_TASK STATEMENT_
Read the listing and extract each line that includes the word "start".

_DATA SEGMENT_
+-------+
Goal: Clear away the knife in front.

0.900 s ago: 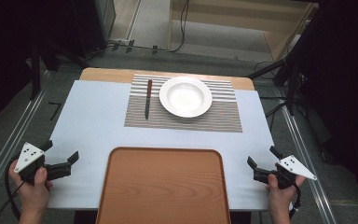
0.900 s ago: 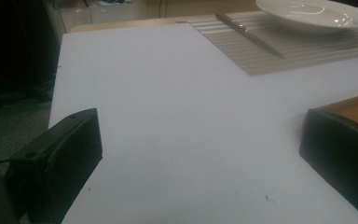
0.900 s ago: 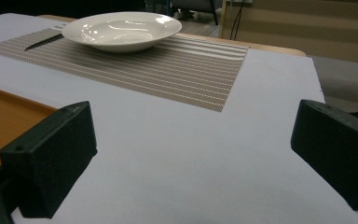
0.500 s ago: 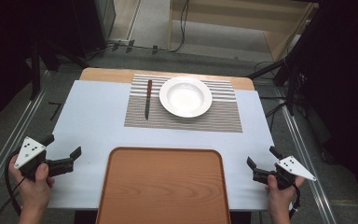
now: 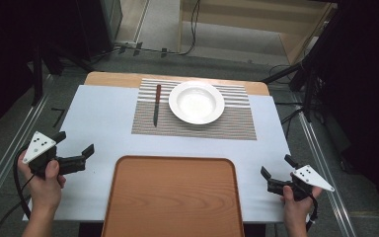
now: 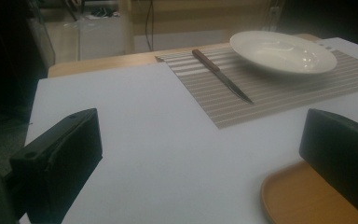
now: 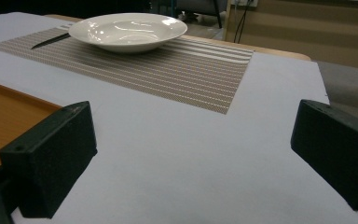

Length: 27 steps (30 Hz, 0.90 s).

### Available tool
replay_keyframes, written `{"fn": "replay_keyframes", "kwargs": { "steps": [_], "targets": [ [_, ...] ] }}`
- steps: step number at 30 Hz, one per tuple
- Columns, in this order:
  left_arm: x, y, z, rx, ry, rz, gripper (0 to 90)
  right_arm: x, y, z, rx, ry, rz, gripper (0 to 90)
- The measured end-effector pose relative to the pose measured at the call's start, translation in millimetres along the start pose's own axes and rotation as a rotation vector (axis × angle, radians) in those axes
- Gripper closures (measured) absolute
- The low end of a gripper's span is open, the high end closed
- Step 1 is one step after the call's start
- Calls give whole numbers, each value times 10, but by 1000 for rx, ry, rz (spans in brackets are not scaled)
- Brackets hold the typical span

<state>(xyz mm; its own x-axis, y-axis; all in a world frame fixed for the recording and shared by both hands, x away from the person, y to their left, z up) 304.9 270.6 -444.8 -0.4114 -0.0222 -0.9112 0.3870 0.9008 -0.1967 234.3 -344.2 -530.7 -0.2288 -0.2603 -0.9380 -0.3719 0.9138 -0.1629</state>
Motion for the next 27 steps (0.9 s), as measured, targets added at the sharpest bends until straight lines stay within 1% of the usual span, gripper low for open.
{"fn": "replay_keyframes", "kwargs": {
  "steps": [2,4,9,10,11,14,19,22,23,24,25,26,27],
  "targets": [
    [-39,-23,39,9,-3,4,0,0,-1,0,-3,-2,0,0],
    [-83,-39,68,5,-3,16,0,-1,-1,-2,-8,-6,1,0],
    [-220,-42,118,13,-27,3,0,0,-3,-3,-13,-10,4,0],
    [-220,-42,118,13,-27,3,0,0,-2,-3,-14,-10,3,0],
    [-264,-59,150,17,-23,13,0,-1,-1,-3,-14,-10,3,0],
    [-317,-104,212,27,-19,28,0,0,-2,-3,-15,-11,3,0],
    [-414,-155,310,44,-27,34,0,0,-5,-4,-16,-14,6,0],
    [-451,-159,347,46,-30,31,0,0,-5,-3,-16,-14,6,0],
    [-479,-163,393,51,-33,22,0,0,-6,-2,-16,-15,4,0],
    [-479,-163,393,51,-33,22,0,0,-7,-3,-16,-15,4,0],
    [-501,-166,444,59,-32,14,0,0,-7,-3,-16,-15,5,0],
    [-501,-166,444,59,-32,14,0,1,-7,-5,-16,-15,6,0],
    [-519,-176,499,68,-28,6,0,1,-8,-5,-16,-14,7,0]
  ]
}}
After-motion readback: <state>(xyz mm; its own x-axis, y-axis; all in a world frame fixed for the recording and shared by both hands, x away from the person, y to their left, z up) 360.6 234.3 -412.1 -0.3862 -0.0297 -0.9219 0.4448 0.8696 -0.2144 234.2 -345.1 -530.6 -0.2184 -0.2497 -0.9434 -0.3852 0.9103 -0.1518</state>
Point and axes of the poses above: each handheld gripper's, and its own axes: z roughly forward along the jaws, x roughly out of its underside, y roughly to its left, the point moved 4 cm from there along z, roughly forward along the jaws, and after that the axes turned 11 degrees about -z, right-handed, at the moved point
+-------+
_RESPONSE TO THE EXERCISE_
- The measured end-effector pose relative to the pose measured at the call's start, translation in millimetres along the start pose's own axes and rotation as a rotation vector (axis × angle, radians) in those axes
- Step 1 is one step after the call's start

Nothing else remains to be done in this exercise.